Has anyone ever met a similar situation?
Because not always appear, and tried the simplest code also problems, did not go to the code to think, has been tangled in the PHP extension is not a problem.
Later colleagues to remove the BOM is good, the surprise is more depressed ... That's embarrassing.
Although the problem is solved, what is the specific reason?
Reply content:
Has anyone ever met a similar situation?
Because not always appear, and tried the simplest code also problems, did not go to the code to think, has been tangled in the PHP extension is not a problem.
Later colleagues to remove the BOM is good, the surprise is more depressed ... That's embarrassing.
Although the problem is solved, what is the specific reason?
Unicode is unique, but Unicode is not encoded in a unique way. The encoding may be unique, but the small end of the big-endian is not necessarily unique in the first. Light says opening a "Unicode" file is actually not very easy to do.
A BOM is a Unicode reserved character U+feff, encoded according to the encoding of the file store, and then plugged to the front of the file content. By using different Unicode encoding to parse the file header, you can know the encoding method and the order of the size and end of the file. The result is that the file header is two or three extra bytes.
With the BOM all the procedures must be modified for the BOM , this is undoubtedly a "big toss" behavior.

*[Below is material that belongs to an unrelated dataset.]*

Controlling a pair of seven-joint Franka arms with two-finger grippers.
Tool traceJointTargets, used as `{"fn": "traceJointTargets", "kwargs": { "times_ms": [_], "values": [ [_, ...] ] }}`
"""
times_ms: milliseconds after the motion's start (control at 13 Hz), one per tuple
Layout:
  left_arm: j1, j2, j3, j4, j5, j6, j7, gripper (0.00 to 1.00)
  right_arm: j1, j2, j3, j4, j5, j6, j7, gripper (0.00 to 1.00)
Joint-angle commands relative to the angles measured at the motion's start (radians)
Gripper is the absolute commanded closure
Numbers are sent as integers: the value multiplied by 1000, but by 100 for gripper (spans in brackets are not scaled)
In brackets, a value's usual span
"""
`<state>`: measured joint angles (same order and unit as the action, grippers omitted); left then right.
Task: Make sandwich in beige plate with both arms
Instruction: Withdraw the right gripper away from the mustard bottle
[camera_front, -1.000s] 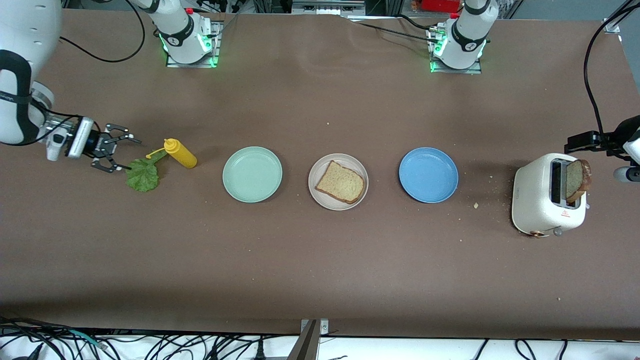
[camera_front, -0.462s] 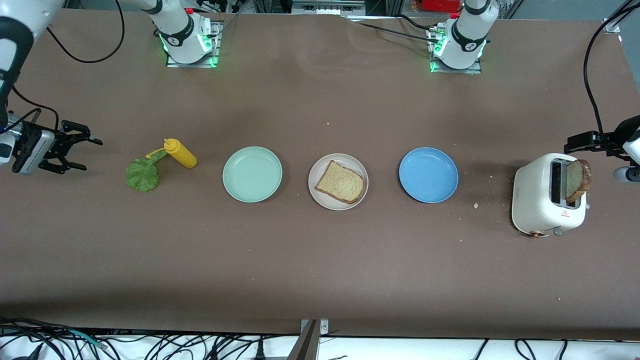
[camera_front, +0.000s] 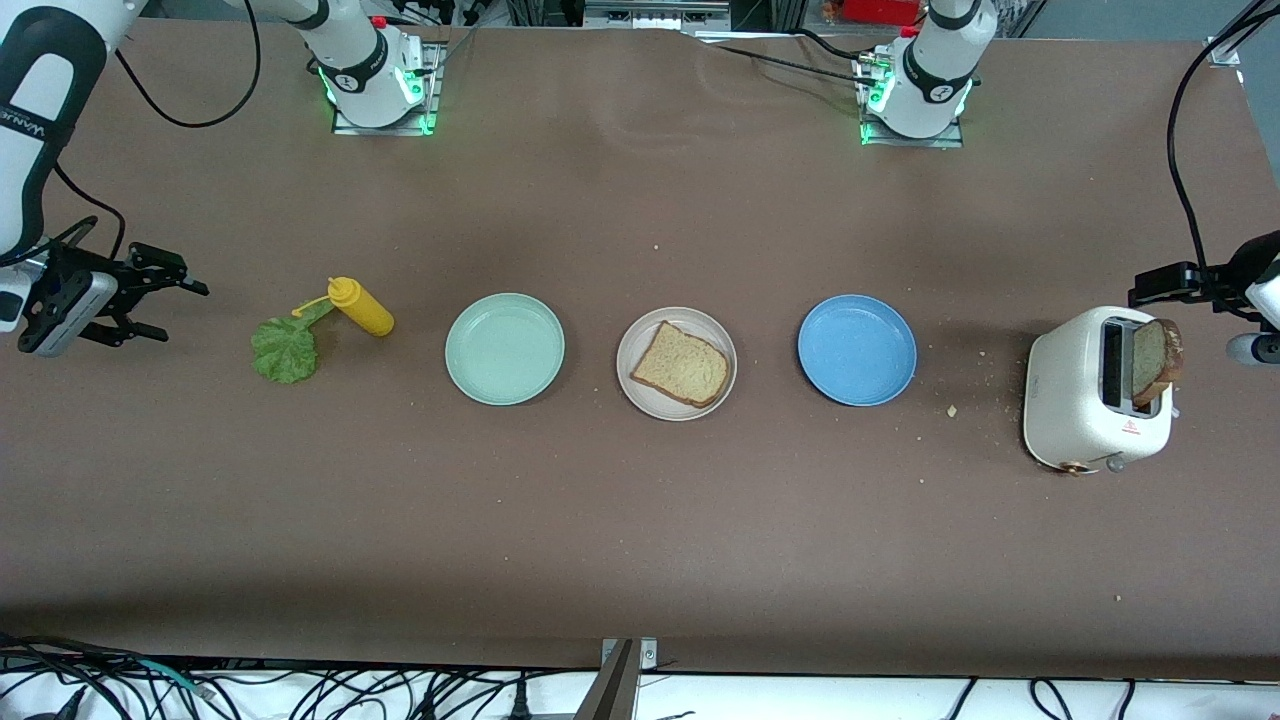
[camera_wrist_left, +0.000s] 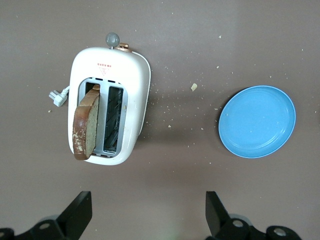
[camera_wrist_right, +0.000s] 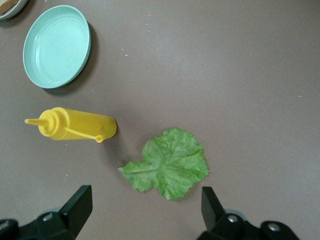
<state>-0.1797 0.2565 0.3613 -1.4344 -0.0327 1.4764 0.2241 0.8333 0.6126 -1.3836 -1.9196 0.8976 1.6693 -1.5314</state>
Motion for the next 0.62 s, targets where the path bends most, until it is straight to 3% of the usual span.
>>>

Therefore, the BOM is generally not considered a good idea. BOM caused by the problem, I can think of two:
- PHP cannot specify header (because BOM is equivalent to open output)
- The Shabang tag () of the UNIX executable script
#!
cannot be read
Using UTF-8 encoded Unicode without BOMat any time is definitely the most practical strategy to cause the least hassle. UTF-8 is a best practice for Unicode and does not have one.
It is important to note that Microsoft often does what it does not want DOM to do, the most typical example of which is the Notepad (save with DOM). So at any time, don't be lazy to edit php with Notepad. Chinese Pride notepad++ is the perfect choice for Windows.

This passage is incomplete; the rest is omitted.